Allow Students a Chance to Avoid College Debt

Connor Romines, Staff Reporter

Senior Connor Romines

Should college be free?

To say the least, the cost of attending a four-year college or university is significant, and many students can be shackled by income restraints that force them to accrue serious student loans. A college degree is one of the most valuable tools an adult can have in order to attain success, so this brings the question: Should a four-year college education be free?

The average public in-state college tuition in 2020 for one year is $9, 687. This factors in financial aid as well as scholarships and is a massive chunk of money. The U.S. average student loan debt in 2019 was more than $30,000.

This cost may rise even more due to interest, which delays other major purchases such as a house or a car. In turn, this negatively impacts the general population since these college graduates aren’t able to help the economy.
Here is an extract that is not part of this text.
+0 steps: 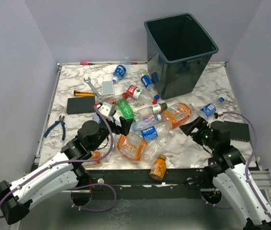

Lower-income students often have no option to attend a university, and a free college education would help end the cycle of poverty seen throughout the nation. If students can earn a degree and a job that pays well, they will be able to contribute in various ways much sooner.

Some argue that a college education is not necessary, but the job market is not the same as in the 1960s. A high school diploma in 2020 affords workers, on average, $37,024 — $712 dollars a week will not net any American enough income to support a family.

Those opposed to offering free education frequently mention the increased taxes that would inevitably come in order to fund this plan, but is it not worth it?

Educating the next generation and equipping them to handle the challenges of tomorrow will pay dividends in the future.